| What you will do |
All lines from the start of the listing below through the line containing "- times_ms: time" are to be written out again exactly, and no others.

════

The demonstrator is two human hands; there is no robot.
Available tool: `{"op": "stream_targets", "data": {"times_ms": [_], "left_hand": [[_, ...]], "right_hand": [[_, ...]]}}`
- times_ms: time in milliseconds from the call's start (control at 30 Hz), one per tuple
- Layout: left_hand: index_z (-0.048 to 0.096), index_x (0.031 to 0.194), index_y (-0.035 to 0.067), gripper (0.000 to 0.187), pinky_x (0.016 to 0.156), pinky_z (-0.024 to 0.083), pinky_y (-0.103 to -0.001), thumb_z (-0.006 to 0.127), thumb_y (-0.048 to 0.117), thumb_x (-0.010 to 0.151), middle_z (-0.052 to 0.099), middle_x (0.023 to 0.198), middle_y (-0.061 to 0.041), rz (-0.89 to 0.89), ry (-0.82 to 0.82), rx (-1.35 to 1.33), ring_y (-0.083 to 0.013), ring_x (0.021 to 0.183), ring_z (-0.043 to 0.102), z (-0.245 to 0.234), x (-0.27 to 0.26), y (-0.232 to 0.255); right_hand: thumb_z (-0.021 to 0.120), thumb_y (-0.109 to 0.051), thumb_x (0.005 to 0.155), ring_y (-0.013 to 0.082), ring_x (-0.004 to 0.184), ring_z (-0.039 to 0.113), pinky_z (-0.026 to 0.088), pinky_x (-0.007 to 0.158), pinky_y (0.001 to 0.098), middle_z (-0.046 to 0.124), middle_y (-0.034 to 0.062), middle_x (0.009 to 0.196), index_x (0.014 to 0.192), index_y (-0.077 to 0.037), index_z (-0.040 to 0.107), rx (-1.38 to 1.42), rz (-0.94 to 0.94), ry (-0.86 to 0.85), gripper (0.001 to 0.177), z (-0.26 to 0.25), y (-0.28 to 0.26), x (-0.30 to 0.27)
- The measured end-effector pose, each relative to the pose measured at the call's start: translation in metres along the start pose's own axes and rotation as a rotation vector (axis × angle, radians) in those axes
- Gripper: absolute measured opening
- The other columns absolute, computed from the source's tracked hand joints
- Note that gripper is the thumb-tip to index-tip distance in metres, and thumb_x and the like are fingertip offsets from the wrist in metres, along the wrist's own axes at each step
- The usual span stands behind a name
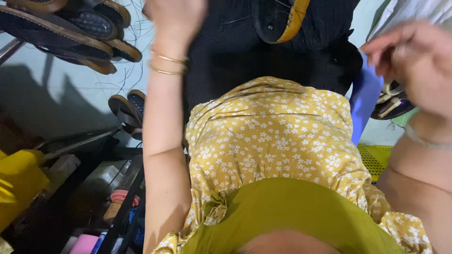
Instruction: The person sews a black shoe with a yellow sole using a needle and thread. They repeatedly insert the needle into the shoe's edge and pull the thread through, tightening the stitches. The person adjusts the shoe's position occasionally to access different areas.
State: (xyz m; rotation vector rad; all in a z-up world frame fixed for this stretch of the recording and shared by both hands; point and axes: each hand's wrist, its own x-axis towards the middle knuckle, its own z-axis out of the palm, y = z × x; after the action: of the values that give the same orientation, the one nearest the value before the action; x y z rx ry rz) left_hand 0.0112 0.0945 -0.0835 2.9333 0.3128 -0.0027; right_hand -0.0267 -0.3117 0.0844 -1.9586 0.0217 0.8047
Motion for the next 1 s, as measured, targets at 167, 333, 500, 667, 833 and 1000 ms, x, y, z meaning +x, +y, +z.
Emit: {"op": "stream_targets", "data": {"times_ms": [167, 333, 500, 667, 833, 1000], "left_hand": [[0.048, 0.069, 0.013, 0.023, 0.054, 0.034, -0.044, 0.065, 0.025, 0.079, 0.049, 0.064, -0.007, 0.313, 0.322, -0.364, -0.0314, 0.058, 0.046, -0.071, -0.023, 0.046], [0.064, 0.107, 0.004, 0.016, 0.073, 0.039, -0.048, 0.061, 0.012, 0.093, 0.064, 0.096, -0.01, 0.706, 0.105, -0.379, -0.0321, 0.086, 0.056, -0.085, -0.033, 0.082], [0.05, 0.076, 0.004, 0.031, 0.052, 0.032, -0.046, 0.045, 0.021, 0.101, 0.048, 0.061, -0.01, 0.689, -0.024, -1.07, -0.0281, 0.05, 0.043, -0.135, -0.036, 0.121], [0.059, 0.104, 0.005, 0.014, 0.057, 0.043, -0.041, 0.052, 0.017, 0.103, 0.06, 0.079, -0.011, 0.84, -0.026, -0.767, -0.0292, 0.065, 0.058, -0.115, -0.034, 0.101], [0.063, 0.117, 0.009, 0.02, 0.046, 0.04, -0.043, 0.059, 0.01, 0.098, 0.064, 0.102, -0.009, 0.672, 0.102, -0.445, -0.0344, 0.057, 0.056, -0.089, -0.037, 0.069], [0.076, 0.104, 0.011, 0.03, 0.061, 0.045, -0.04, 0.074, 0.041, 0.1, 0.071, 0.097, -0.007, 0.653, 0.087, -0.261, -0.0289, 0.076, 0.065, -0.116, -0.024, 0.011]], "right_hand": [[0.059, -0.033, 0.114, 0.0201, 0.076, 0.055, 0.039, 0.068, 0.0318, 0.058, 0.0109, 0.087, 0.103, 0.001, 0.062, -0.318, -0.271, 0.129, 0.036, 0.04, -0.011, 0.051], [0.062, -0.007, 0.115, 0.0094, 0.07, 0.056, 0.043, 0.056, 0.0168, 0.062, 0.0072, 0.107, 0.099, -0.008, 0.057, 0.229, -0.168, 0.091, 0.017, 0.07, -0.043, 0.067], [0.056, -0.074, 0.084, 0.022, 0.079, 0.064, 0.05, 0.062, 0.0238, 0.061, 0.0165, 0.091, 0.103, 0.0, 0.048, 0.577, -0.109, -0.38, 0.077, 0.071, -0.061, 0.062], [0.049, -0.014, 0.114, 0.0198, 0.094, 0.056, 0.049, 0.078, 0.0295, 0.053, 0.0169, 0.138, 0.135, 0.003, 0.049, 0.043, -0.217, -0.14, 0.027, 0.007, 0.01, 0.052], [0.055, -0.005, 0.127, 0.032, 0.121, 0.064, 0.052, 0.105, 0.0409, 0.063, 0.023, 0.128, 0.127, 0.007, 0.058, -0.115, -0.295, 0.057, 0.013, -0.025, 0.081, 0.061], [0.055, -0.015, 0.116, 0.0343, 0.115, 0.065, 0.053, 0.104, 0.0422, 0.063, 0.0255, 0.122, 0.121, 0.008, 0.059, -0.045, -0.337, -0.044, 0.024, -0.024, 0.073, 0.069]]}}
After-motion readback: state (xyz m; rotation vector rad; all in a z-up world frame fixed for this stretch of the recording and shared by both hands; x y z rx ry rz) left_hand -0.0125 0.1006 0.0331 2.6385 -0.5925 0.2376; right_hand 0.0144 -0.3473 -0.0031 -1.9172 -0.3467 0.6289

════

| Exercise output |
The demonstrator is two human hands; there is no robot.
Available tool: `{"op": "stream_targets", "data": {"times_ms": [_], "left_hand": [[_, ...]], "right_hand": [[_, ...]]}}`
- times_ms: time in milliseconds from the call's start (control at 30 Hz), one per tuple

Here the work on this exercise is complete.